Marine debris hits ecosystem in Bay
By Gazi Anowar , 2017-08-24 06:59:07
Gazi Anowarul Hoque
Marine ecosystem is now under serious threat as non-biodegradable trash and debris, much of which comes from plastic and fishing nets, have been dumped by the influential quarters in the Bay of Bengal due to lack of surveillance of the authority concerned, said experts.
They said, the marine debris also threaten coral community and other important habitats, especially adjacent to Saint Martin's Island from different sources.
Professor Dr Md Kawser Ahmed, Chairman of Oceanography Department, University of Dhaka told The New Nation on Monday that though Bangladesh is the biggest delta on Earth and has one of the largest natural sandy sea beach, it is heavily threatened by the impact of trash due to over population.
"Thousands of rivers are going across my country and ending up being at the ocean. So, the
trash being thrown in the rivers (intentionally or unintentionally) are ultimately going to the ocean," he said.
He emphasised the need for protecting the Bay of Bengal from marine debris. For this, he said the public awareness is a must for marine ecosystem.
Marine debris comprises consumer items such as glass or plastic bottles, cans, bags, balloons, rubber, metal, fiberglass, cigarettes, and other manufactured materials that end up in the ocean and along the coast.
They also include fishing gear such as line, ropes, hooks, buoyas and other materials lost on or near land, or intentionally or unintentionally discarded at sea.
In this context, Abu Naser Khan, Chairman, Paribeash Andolon Bangladesh (PABA) told this reporter that Bangladesh has many beautiful and numerous laws to protect sea health like Bangladesh Environment Protection Act 1995, Bangladesh Wildlife (Preservation) (Amendment) Act 1974, Marine Fisheries Ordinance 1983, Marine Pollution Ordinance 1989.
But, he said, there is no implementation of the laws in practical. Most of the marine pollution came to effect by the influential quarters due to lack of surveillance of the authority concerned. So, environmentally we are to pay for bio-diversity.
Coordinator of Dive Bangladesh and Diving Expert SM Atiqur Rahman said scrap of iron piece; metallic fragment and other refused materials; oxidised iron, foam, pieces of wood and partex, glass wool, PVC, PCBs, black tar, grease balls and oil film and many other toxic chemicals left in the beach for a long time and accumulated in the beach soil finally get washed into the sea.
"In a bid to create awareness among the islanders and tourists about dangers of marine debris, every year we drive sea clean up programme since 2005. In the early days we would retrieve over 260 Kilograms each round by two divers, but at present we have documented near double. The government should take immediate steps to make public awareness about ecosystem," Rahaman opined Experts say, marine debris comes from both land and sea-based sources and can travel immense distances. It also injures and kills wildlife, has the potential to transport chemical contaminants, and may pose a threat to human health.
According to the Global Program Action Report 2005 under UNEP, the quantity of solid waste generated by the costal populations of South Asian Seas (SAS) region is 11,650 tons per day.

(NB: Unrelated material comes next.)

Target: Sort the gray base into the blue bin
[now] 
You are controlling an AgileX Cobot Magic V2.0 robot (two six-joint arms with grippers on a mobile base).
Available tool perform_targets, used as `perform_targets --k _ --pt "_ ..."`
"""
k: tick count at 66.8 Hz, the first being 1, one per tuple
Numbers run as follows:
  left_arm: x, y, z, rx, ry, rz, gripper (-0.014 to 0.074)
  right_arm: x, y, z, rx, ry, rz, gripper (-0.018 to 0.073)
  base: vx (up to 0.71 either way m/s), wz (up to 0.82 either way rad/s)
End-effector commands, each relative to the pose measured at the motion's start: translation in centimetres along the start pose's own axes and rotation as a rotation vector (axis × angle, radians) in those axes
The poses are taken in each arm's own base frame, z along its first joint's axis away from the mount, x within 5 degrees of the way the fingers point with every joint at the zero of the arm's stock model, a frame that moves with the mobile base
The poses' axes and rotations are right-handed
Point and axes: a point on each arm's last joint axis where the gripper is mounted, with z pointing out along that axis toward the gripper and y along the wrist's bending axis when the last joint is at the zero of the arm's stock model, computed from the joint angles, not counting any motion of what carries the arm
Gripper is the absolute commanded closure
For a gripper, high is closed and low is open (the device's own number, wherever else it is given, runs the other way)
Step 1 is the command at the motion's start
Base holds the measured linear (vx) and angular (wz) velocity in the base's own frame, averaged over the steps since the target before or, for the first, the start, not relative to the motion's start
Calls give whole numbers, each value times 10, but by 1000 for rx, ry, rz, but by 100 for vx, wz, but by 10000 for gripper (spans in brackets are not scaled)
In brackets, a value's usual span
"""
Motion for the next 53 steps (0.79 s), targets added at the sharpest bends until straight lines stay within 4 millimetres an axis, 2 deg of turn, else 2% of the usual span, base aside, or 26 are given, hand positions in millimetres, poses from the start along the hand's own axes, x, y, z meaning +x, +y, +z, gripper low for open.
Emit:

In Bangladesh, only a fraction of the solid waste generated is collected. It is estimated that about 9,000 metric tons of human waste are released along the coast from Chittagong and Khulna.
If this pollution continues, it will certainly destroy important habitat and biodiversity; drive many wildlife species near to extinction; destroy mangrove forests; cause the whole ecosystem to become unbalanced and hinder sustainable development. For our survival and sustainable development, it is time to comply with the duty to protect marine environment and adopt laws and regulations to prevent, reduce and control pollution of marine environment, the report added.
Statistics shows that every year 60-65 ships are being dismantled or awaiting dismantling process in the Chittagong and Khulna shipbreaking units. It has turned into an industry in which thousands of workers are employed. More than 150 companies are engaged in this business and the indiscriminate expansion of ship breaking activities pose a potential threat to the coastal inter-tidal zone and its habitat.
Convention on Biological Diversity report-2010 says, plastic debris is unsightly; it damages fisheries and tourism, kills and injures a wide range of marine life, has the capacity to transport potentially harmful chemicals and invasive species and can represent a threat to human health. It increased by 40 percent in the last decade.
A survey conducted by South Asia Co-operative Environment Programme says Marine plastic pollution has spread to become a problem of planetary scale after only half a century of widespread use of plastic materials, calling for urgent management strategies to address this problem.
(This article was published in the daily new nation on 16th-Sep-2015.)